## TO DO
Once you have read the listing, retype all of it exactly.

= Beginning of Section =

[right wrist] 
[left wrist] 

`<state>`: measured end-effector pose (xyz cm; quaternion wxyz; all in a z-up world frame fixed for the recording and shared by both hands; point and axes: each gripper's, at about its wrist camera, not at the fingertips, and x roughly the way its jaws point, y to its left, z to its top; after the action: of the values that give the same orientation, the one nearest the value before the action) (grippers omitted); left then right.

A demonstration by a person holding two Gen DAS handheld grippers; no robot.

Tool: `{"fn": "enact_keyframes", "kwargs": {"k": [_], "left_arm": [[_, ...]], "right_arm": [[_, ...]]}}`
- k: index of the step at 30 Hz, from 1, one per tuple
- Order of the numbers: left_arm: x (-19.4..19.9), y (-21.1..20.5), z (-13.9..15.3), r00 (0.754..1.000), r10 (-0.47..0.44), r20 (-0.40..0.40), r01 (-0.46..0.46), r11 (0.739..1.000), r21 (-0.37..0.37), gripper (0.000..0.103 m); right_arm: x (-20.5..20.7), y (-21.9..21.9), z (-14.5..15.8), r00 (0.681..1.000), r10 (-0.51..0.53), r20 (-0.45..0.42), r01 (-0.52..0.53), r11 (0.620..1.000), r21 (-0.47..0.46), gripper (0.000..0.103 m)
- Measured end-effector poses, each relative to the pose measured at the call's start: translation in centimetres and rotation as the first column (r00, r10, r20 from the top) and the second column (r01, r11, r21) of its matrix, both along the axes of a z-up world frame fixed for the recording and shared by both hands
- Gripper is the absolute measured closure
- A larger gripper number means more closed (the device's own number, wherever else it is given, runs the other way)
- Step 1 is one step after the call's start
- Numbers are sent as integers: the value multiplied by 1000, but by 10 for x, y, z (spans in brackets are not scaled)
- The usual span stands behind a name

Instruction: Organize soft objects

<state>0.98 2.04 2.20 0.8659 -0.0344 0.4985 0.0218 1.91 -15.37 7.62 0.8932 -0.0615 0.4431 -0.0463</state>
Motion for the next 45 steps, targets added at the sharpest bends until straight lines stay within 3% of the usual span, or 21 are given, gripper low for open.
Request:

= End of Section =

## TASK ANSWER
[right wrist] 
[left wrist] 

`<state>`: measured end-effector pose (xyz cm; quaternion wxyz; all in a z-up world frame fixed for the recording and shared by both hands; point and axes: each gripper's, at about its wrist camera, not at the fingertips, and x roughly the way its jaws point, y to its left, z to its top; after the action: of the values that give the same orientation, the one nearest the value before the action) (grippers omitted); left then right.

A demonstration by a person holding two Gen DAS handheld grippers; no robot.

Tool: `{"fn": "enact_keyframes", "kwargs": {"k": [_], "left_arm": [[_, ...]], "right_arm": [[_, ...]]}}`
- k: index of the step at 30 Hz, from 1, one per tuple
- Order of the numbers: left_arm: x (-19.4..19.9), y (-21.1..20.5), z (-13.9..15.3), r00 (0.754..1.000), r10 (-0.47..0.44), r20 (-0.40..0.40), r01 (-0.46..0.46), r11 (0.739..1.000), r21 (-0.37..0.37), gripper (0.000..0.103 m); right_arm: x (-20.5..20.7), y (-21.9..21.9), z (-14.5..15.8), r00 (0.681..1.000), r10 (-0.51..0.53), r20 (-0.45..0.42), r01 (-0.52..0.53), r11 (0.620..1.000), r21 (-0.47..0.46), gripper (0.000..0.103 m)
- Measured end-effector poses, each relative to the pose measured at the call's start: translation in centimetres and rotation as the first column (r00, r10, r20 from the top) and the second column (r01, r11, r21) of its matrix, both along the axes of a z-up world frame fixed for the recording and shared by both hands
- Gripper is the absolute measured closure
- A larger gripper number means more closed (the device's own number, wherever else it is given, runs the other way)
- Step 1 is one step after the call's start
- Numbers are sent as integers: the value multiplied by 1000, but by 10 for x, y, z (spans in brackets are not scaled)
- The usual span stands behind a name

Instruction: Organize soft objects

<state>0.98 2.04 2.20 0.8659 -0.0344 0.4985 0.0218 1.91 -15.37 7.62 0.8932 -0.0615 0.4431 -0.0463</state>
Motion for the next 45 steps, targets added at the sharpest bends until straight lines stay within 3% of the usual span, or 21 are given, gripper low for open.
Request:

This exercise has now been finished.